Going line by line through the listing, how many lines hold "Give"? State nothing but the number.

=======

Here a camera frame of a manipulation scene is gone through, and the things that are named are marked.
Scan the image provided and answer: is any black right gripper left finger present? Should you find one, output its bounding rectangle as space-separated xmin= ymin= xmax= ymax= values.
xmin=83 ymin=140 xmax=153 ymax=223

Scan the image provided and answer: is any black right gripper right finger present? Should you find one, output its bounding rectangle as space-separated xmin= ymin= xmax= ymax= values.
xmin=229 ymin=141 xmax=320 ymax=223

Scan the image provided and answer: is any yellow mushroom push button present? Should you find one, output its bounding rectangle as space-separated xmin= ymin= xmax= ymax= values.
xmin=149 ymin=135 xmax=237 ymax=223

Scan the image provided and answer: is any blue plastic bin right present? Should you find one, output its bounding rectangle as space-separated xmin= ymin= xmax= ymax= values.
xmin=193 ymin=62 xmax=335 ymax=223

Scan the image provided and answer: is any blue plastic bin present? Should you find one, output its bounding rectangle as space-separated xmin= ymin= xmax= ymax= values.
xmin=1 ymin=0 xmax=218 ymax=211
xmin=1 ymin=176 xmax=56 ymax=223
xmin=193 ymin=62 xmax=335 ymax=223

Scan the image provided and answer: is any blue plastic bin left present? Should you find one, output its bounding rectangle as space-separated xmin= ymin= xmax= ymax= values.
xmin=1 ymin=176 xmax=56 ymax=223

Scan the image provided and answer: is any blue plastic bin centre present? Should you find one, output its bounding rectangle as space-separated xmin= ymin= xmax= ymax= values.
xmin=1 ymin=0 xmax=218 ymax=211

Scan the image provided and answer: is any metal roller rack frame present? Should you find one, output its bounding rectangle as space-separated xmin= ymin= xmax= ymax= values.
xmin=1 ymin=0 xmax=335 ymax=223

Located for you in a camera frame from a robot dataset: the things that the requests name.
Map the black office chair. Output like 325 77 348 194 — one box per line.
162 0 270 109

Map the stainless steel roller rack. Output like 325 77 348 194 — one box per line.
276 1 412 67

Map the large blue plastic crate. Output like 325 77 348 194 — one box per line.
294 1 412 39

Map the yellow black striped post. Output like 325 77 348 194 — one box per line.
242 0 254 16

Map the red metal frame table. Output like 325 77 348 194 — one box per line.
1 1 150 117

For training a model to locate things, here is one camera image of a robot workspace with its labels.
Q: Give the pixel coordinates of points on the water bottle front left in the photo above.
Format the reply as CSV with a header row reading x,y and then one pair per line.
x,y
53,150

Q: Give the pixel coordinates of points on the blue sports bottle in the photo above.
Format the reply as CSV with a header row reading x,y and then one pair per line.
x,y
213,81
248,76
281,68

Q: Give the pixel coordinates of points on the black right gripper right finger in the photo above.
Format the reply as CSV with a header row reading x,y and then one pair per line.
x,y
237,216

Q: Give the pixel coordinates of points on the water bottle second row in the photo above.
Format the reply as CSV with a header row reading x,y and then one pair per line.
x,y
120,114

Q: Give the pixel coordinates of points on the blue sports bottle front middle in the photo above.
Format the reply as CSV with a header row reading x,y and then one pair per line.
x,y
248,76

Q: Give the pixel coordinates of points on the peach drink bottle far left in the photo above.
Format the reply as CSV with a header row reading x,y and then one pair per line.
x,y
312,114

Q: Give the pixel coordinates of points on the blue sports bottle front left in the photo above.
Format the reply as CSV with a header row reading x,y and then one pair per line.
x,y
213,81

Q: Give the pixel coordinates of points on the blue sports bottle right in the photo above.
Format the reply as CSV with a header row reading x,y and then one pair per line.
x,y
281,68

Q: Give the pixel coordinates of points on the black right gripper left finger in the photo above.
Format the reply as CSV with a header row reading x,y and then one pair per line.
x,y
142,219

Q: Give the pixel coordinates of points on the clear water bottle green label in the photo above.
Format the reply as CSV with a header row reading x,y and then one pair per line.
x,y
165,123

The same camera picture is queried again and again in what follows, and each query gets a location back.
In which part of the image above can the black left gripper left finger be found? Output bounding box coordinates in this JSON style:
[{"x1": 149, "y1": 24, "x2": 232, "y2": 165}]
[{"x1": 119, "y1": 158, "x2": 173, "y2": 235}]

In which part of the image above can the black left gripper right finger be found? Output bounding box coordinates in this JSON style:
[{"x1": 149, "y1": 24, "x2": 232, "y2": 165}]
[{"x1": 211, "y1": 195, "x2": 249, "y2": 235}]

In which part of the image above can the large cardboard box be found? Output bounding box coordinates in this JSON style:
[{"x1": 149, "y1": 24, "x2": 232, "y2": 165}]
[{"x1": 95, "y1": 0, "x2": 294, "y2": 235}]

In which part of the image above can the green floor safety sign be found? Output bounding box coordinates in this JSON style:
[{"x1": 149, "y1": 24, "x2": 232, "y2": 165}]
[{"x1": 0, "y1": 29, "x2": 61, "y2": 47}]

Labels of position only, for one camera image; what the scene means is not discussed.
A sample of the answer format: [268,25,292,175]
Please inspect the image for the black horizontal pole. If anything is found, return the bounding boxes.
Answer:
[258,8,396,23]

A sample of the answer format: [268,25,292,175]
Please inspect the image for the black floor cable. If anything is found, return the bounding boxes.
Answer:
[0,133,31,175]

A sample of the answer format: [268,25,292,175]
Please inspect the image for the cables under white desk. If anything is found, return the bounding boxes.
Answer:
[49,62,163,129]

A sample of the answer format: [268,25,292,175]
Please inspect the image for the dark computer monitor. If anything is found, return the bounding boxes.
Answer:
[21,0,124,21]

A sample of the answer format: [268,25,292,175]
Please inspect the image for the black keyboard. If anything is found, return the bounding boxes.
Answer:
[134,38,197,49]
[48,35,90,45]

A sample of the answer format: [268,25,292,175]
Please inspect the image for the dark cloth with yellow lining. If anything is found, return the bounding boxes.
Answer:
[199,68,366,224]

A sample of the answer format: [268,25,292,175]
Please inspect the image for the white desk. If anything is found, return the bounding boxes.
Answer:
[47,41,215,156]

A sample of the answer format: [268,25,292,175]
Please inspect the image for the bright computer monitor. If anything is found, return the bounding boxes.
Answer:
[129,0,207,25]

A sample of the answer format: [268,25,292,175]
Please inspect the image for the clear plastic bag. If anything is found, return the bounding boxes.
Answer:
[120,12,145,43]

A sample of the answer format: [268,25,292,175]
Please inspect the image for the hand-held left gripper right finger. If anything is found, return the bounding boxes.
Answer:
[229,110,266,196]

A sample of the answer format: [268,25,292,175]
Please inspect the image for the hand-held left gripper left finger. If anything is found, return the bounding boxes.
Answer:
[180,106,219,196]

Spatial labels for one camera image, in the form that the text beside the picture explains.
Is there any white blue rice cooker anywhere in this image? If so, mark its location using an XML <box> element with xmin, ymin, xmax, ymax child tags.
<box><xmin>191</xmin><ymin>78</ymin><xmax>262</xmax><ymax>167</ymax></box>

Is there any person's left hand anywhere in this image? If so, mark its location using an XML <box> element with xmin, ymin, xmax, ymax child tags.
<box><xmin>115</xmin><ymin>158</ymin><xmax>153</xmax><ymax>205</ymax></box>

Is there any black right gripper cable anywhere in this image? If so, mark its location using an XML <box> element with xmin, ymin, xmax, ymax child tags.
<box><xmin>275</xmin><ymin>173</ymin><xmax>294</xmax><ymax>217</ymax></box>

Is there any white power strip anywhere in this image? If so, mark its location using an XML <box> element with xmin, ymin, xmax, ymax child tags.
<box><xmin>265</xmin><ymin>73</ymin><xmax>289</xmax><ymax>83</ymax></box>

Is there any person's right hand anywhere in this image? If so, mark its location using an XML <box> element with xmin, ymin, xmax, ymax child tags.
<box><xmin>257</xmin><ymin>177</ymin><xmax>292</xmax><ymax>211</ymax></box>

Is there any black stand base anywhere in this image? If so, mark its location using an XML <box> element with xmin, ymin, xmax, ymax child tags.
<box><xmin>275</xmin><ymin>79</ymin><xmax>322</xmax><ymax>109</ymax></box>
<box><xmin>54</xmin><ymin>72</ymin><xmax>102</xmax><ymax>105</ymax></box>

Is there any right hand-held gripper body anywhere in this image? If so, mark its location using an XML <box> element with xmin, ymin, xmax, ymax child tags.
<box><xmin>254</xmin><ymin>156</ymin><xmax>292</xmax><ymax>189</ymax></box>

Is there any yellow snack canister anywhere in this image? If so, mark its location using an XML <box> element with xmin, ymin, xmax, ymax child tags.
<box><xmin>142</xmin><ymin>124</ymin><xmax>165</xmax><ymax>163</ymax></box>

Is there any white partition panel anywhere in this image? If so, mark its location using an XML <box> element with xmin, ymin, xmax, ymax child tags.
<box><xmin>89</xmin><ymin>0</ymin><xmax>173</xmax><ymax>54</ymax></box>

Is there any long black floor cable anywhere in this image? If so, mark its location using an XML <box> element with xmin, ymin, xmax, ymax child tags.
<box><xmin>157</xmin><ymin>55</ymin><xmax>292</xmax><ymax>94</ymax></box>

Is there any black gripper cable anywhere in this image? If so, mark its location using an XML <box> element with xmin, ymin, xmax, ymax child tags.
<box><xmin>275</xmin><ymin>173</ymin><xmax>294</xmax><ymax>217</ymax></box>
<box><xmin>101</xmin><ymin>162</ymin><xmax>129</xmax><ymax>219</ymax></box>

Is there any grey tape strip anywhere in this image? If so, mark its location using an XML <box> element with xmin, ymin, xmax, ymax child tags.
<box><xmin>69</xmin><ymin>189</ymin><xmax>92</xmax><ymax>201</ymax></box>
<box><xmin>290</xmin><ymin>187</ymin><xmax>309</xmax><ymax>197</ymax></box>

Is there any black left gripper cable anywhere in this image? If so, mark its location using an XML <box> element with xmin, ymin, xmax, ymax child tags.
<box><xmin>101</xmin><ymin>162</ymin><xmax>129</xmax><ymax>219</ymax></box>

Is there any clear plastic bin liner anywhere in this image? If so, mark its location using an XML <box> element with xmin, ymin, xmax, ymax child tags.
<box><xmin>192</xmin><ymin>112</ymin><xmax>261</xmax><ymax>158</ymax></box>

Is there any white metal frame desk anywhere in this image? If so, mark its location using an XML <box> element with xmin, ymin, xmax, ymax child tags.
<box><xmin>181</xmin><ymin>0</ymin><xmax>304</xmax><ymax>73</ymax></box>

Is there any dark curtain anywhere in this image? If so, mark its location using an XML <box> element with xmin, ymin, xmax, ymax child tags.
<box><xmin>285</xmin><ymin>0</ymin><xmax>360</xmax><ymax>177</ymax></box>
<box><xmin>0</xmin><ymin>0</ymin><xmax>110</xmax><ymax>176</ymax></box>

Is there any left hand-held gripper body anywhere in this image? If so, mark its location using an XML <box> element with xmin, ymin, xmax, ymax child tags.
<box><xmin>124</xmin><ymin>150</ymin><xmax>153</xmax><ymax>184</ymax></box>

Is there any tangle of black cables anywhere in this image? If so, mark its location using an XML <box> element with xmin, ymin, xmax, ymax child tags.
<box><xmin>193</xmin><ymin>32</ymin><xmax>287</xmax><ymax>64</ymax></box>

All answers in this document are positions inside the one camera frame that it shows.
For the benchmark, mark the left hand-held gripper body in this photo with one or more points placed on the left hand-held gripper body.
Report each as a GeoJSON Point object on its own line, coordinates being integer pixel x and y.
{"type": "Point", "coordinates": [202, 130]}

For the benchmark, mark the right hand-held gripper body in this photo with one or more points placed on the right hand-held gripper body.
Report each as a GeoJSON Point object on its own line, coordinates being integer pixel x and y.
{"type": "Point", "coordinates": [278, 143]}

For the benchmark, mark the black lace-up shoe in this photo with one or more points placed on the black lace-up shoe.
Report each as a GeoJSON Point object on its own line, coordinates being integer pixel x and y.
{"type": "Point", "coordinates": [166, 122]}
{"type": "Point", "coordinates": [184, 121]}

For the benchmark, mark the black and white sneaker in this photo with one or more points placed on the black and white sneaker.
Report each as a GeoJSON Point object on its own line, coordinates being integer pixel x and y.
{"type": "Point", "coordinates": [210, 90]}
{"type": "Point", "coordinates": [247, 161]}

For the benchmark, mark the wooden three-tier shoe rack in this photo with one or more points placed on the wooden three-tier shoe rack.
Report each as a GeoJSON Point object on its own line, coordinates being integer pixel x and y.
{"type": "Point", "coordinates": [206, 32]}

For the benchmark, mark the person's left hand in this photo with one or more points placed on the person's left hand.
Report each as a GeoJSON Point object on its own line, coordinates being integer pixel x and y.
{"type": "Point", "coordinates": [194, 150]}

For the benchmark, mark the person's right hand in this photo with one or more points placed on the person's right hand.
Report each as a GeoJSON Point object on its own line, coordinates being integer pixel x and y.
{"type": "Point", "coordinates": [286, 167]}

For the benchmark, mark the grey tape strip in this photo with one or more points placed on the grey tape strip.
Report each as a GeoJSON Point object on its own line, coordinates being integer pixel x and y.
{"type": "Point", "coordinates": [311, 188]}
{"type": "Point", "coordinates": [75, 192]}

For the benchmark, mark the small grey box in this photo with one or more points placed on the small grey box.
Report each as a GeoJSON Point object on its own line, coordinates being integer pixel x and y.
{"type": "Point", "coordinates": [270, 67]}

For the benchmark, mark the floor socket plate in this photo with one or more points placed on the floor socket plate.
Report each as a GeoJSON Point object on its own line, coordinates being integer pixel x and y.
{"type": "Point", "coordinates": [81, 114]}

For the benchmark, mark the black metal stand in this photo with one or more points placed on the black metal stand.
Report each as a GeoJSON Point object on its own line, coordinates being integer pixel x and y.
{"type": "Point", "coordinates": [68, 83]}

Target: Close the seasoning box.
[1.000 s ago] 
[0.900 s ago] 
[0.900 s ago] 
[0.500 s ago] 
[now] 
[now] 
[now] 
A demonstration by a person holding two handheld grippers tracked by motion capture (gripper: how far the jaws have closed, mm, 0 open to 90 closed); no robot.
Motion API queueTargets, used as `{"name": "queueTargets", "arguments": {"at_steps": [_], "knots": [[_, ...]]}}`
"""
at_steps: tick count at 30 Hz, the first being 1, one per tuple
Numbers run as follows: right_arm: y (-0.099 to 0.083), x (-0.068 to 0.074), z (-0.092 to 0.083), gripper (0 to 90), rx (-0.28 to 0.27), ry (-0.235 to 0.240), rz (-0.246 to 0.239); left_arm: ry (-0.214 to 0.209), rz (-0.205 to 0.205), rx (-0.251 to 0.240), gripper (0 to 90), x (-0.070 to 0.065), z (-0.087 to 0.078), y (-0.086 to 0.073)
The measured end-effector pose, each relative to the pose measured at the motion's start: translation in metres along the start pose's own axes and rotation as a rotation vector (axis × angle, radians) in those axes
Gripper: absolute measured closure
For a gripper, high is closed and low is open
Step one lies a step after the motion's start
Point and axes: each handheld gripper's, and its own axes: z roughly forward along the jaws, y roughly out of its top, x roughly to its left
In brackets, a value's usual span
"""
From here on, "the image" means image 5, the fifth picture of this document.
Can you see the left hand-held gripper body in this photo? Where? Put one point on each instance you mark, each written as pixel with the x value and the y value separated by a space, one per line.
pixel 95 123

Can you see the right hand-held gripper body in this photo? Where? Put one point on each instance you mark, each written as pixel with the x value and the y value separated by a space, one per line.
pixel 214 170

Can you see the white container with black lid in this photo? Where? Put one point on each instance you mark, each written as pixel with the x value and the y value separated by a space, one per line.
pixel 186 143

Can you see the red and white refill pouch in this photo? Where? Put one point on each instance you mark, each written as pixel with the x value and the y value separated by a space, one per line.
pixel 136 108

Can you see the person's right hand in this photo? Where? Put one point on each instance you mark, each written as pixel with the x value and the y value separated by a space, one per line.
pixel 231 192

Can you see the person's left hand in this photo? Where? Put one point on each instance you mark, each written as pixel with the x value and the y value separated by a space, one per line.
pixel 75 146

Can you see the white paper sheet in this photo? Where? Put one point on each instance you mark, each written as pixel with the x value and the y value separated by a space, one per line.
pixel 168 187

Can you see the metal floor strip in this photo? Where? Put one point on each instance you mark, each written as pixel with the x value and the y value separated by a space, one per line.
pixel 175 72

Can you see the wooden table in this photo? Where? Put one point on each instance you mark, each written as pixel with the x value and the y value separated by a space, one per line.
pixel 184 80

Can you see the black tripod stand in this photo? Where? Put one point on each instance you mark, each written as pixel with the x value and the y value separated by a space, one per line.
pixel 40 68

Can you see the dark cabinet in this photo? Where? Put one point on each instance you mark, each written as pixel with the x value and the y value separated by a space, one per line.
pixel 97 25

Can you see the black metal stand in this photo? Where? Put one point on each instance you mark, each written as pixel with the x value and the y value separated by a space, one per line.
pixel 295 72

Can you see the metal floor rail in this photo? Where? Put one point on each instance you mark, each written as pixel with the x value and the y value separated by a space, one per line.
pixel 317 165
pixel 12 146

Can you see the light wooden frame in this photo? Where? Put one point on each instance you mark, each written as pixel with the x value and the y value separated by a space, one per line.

=======

### ANSWER SPACE
10